The centrifuges featured in Salehi’s showcase were identified as IR-2M, IR-4 and IR-6 models. Western anti-proliferation experts believe they are capable of producing up to five times more enriched uranium in a year than the IR-1 centrifuge.

It was not immediately clear if the centrifuges displayed during Salehi’s presentation were functioning models.

“The IR-2M and the IR-4 have passed the research and development period and we can mass produce them, but due to the (nuclear deal), we don’t do it yet,” Salehi said, according to The Associated Press. The IR-6 has technical problems but could be mass produced after nuclear engineers solve them, he added.

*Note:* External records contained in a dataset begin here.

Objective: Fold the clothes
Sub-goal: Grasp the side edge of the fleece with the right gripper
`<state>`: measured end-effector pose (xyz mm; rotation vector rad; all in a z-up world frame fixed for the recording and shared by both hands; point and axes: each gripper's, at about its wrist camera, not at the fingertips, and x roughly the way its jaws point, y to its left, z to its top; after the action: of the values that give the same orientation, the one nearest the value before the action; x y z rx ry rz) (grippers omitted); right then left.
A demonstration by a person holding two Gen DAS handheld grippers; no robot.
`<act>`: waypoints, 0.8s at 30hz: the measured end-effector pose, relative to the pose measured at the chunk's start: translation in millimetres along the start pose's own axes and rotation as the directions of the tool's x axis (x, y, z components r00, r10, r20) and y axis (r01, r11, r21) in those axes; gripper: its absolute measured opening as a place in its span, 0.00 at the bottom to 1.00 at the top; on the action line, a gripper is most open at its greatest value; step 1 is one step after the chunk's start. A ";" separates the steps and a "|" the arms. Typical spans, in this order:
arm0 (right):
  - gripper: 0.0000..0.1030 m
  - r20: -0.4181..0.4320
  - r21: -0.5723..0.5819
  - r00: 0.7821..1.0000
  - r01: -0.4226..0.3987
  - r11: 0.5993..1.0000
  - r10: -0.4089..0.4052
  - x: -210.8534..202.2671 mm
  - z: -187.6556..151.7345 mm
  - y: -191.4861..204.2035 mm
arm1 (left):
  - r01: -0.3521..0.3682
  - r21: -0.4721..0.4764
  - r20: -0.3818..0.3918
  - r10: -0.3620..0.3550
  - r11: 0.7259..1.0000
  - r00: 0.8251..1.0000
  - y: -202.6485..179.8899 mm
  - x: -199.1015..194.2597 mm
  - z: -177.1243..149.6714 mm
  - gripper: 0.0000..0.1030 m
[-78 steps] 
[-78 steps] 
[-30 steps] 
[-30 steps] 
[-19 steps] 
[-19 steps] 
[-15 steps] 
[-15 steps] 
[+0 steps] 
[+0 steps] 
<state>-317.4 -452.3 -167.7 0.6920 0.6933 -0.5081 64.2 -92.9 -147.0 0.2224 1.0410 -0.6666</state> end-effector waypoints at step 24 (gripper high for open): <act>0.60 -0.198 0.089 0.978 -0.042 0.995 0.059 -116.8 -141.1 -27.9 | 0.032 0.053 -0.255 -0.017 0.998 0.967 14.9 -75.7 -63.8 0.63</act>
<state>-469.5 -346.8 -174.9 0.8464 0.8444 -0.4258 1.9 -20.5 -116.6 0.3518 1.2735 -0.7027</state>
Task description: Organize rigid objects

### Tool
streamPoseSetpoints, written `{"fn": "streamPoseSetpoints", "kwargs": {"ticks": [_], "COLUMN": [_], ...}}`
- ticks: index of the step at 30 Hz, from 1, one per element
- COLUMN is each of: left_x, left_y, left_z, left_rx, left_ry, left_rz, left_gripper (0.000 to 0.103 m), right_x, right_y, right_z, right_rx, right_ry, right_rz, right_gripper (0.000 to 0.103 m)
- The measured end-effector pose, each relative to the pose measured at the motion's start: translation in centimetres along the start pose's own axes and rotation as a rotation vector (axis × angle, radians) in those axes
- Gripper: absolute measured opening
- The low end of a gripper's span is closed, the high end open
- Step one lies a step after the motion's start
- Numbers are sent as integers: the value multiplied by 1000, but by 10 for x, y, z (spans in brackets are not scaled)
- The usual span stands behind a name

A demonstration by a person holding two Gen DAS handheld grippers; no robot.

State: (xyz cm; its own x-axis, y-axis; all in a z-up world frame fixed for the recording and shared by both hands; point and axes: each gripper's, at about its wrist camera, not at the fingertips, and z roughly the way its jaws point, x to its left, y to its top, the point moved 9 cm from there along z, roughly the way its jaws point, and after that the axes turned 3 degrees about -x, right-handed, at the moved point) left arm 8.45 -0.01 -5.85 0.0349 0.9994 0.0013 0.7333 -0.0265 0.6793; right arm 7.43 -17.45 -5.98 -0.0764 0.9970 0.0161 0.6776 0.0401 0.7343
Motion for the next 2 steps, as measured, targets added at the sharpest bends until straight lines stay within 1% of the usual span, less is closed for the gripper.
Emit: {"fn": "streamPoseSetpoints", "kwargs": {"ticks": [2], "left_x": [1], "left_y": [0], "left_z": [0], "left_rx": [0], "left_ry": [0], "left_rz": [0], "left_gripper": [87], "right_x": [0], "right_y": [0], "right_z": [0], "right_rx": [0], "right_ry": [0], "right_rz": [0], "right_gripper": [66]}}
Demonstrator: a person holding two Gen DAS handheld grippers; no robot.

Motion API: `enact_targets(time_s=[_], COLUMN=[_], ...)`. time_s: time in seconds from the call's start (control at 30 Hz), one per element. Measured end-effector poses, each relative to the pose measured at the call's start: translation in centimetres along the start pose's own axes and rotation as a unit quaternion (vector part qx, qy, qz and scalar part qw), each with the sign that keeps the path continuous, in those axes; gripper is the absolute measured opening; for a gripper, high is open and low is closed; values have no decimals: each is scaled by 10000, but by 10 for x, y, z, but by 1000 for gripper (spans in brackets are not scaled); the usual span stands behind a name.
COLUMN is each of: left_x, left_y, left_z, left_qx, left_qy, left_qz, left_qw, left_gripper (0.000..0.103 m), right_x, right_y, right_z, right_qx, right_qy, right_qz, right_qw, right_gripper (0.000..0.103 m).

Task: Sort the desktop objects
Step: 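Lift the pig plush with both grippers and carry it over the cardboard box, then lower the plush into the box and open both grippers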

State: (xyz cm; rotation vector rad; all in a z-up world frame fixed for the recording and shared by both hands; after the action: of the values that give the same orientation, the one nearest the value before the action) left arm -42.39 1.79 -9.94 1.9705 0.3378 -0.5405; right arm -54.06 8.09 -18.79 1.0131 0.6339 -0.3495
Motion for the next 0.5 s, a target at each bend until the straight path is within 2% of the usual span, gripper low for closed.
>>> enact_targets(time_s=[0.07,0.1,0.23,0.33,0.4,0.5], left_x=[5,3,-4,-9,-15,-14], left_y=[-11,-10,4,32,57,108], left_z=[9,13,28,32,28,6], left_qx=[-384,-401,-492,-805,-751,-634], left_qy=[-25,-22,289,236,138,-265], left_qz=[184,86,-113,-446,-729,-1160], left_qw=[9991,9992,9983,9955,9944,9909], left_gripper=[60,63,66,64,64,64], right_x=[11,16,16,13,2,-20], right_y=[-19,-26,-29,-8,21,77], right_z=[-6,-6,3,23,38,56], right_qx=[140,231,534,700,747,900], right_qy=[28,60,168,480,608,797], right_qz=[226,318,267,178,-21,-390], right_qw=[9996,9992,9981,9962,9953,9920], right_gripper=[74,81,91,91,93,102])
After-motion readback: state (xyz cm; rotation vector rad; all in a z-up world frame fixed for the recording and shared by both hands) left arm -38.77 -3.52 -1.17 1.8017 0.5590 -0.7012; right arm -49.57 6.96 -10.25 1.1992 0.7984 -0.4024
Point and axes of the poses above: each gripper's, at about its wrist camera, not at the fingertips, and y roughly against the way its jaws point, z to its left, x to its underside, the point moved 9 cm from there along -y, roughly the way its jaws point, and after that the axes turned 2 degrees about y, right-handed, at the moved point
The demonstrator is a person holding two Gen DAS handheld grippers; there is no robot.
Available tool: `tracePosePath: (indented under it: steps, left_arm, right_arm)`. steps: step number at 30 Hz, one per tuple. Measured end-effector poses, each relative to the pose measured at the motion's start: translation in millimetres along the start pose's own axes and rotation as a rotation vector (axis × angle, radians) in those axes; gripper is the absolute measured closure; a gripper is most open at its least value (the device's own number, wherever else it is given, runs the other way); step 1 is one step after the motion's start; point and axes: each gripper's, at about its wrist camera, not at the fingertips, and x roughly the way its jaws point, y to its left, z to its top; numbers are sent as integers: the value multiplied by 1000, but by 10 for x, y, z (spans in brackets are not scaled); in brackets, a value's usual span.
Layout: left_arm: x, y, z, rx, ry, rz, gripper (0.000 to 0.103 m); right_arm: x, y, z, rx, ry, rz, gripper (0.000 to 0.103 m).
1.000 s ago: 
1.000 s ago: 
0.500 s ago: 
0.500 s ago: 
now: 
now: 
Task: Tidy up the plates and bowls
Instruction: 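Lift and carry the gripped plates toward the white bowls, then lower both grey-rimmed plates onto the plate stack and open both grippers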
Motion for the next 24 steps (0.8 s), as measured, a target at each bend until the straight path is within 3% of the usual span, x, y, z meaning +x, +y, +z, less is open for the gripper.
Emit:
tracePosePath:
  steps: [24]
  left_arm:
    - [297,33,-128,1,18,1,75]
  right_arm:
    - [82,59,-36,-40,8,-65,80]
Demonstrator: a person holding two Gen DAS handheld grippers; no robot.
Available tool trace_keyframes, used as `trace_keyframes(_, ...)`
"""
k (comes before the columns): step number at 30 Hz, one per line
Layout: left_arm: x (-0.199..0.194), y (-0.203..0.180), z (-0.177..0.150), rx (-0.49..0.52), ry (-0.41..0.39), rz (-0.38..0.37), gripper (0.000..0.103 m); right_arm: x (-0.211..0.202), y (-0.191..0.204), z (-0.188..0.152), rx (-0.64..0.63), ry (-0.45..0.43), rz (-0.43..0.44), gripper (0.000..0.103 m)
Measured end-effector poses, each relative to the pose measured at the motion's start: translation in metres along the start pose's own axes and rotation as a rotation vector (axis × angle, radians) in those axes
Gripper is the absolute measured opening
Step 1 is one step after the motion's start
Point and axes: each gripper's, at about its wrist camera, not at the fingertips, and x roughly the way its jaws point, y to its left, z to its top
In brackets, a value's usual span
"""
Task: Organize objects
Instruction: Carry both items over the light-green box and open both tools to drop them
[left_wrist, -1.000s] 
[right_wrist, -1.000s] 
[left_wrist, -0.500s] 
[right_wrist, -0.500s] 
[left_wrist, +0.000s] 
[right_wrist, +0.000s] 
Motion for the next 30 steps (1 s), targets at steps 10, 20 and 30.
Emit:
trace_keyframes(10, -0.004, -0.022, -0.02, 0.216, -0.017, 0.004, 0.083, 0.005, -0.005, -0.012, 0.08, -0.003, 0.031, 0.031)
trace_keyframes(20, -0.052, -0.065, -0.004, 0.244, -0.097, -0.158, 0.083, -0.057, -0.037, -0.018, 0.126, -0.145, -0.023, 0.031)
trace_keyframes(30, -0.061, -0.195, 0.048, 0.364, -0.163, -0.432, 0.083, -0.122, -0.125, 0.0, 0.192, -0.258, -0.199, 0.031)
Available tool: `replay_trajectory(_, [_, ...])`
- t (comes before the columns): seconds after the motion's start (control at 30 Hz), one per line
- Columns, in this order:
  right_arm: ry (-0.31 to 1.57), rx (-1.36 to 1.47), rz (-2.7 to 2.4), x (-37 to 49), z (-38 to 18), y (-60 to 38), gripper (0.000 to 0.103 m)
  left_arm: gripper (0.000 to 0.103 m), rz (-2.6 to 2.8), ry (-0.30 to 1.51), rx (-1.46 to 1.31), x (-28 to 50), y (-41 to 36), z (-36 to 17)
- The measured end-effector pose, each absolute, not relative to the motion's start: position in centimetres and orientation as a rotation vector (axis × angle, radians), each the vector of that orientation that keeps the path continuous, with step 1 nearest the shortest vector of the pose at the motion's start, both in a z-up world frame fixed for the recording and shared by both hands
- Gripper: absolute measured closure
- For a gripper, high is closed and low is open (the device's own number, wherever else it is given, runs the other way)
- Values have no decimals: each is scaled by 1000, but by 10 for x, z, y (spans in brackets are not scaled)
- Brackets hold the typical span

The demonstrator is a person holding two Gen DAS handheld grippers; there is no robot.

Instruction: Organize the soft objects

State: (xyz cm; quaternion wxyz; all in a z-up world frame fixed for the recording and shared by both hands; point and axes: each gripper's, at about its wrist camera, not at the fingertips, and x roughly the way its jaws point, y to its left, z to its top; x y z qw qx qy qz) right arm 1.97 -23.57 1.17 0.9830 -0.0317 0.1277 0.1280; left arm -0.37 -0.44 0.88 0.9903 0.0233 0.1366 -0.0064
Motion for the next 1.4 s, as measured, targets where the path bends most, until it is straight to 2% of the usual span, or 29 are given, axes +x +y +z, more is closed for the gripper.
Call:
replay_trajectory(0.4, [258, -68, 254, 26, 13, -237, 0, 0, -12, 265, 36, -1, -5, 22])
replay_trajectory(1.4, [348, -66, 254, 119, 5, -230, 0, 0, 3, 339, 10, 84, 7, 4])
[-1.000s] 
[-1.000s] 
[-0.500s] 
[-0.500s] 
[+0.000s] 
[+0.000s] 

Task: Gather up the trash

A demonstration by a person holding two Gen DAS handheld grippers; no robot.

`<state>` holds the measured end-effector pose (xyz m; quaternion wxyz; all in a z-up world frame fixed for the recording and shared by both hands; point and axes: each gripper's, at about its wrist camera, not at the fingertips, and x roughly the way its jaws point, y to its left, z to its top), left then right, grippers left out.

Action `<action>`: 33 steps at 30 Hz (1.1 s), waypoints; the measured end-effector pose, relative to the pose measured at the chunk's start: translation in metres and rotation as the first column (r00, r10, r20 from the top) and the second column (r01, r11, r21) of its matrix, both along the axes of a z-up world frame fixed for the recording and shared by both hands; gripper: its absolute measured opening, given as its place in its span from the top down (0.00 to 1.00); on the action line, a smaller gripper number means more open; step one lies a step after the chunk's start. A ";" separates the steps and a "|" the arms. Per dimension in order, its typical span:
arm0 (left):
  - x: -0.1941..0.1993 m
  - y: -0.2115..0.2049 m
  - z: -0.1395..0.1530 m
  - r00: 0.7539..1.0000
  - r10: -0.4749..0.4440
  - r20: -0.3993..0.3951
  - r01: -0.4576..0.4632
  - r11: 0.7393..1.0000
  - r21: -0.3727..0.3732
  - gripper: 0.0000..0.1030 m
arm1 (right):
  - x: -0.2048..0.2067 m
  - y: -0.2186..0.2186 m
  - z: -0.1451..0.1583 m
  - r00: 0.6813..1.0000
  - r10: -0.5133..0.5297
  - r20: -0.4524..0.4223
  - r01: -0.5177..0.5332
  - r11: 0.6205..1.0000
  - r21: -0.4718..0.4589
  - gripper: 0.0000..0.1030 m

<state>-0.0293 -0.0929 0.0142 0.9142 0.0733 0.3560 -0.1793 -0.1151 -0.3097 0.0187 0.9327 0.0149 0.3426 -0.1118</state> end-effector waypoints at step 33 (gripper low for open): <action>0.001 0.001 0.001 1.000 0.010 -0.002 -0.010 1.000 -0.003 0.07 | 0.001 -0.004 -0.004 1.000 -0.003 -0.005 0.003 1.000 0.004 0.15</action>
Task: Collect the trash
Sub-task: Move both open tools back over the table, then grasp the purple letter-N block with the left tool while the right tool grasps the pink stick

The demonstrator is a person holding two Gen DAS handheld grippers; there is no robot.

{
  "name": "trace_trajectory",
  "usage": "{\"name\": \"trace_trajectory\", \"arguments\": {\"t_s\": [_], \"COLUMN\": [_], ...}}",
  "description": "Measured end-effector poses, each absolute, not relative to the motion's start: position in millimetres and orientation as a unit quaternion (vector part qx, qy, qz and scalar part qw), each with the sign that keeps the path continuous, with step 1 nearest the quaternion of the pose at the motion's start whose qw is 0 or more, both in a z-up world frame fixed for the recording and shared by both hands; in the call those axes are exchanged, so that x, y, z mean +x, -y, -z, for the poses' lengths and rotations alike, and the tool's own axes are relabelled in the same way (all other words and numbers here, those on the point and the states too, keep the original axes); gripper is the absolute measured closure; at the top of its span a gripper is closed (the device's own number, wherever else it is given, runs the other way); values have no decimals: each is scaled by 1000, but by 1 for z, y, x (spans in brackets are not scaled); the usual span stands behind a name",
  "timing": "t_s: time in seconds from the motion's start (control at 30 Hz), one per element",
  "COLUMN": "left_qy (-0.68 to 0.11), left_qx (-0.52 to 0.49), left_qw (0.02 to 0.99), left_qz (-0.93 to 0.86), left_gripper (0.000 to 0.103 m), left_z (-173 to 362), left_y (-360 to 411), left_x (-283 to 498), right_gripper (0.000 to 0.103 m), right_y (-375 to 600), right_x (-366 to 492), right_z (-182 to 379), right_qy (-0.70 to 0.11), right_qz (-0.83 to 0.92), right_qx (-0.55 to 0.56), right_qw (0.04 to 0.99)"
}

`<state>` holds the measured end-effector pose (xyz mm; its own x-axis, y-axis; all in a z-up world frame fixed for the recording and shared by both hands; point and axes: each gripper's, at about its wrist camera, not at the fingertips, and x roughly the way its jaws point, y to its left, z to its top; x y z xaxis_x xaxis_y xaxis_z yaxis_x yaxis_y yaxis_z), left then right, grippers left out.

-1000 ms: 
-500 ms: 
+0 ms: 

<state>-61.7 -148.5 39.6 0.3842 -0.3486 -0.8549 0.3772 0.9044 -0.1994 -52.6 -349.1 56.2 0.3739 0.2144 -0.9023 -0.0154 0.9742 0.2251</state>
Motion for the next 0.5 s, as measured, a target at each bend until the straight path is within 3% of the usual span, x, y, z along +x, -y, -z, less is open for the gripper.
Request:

Salehi’s interview comes as Iran and the European Union are trying to preserve the framework of the nuclear deal following the U.S. withdrawal from it in May. The EU has said it will protect its companies from secondary U.S. sanctions against overseas firms that continue to do business in Iran, but many large European firms have already begun to wind down their operations there.

Iran’s supreme leader Ayatollah Ali Khamenei warned the Europeans in a speech Monday that Tehran would seek to revive its nuclear program if it could not continue to reap the economic benefits of sanctions relief.

“The Europeans expect the Iranian nation to tolerate and grapple with the sanctions, to give up their nuclear activities, which is an absolute requirement for the future of the country, and also to continue with the restrictions that have been imposed on them,” he said, according to The New York Times. “I would tell these governments that this bad dream will not come true.”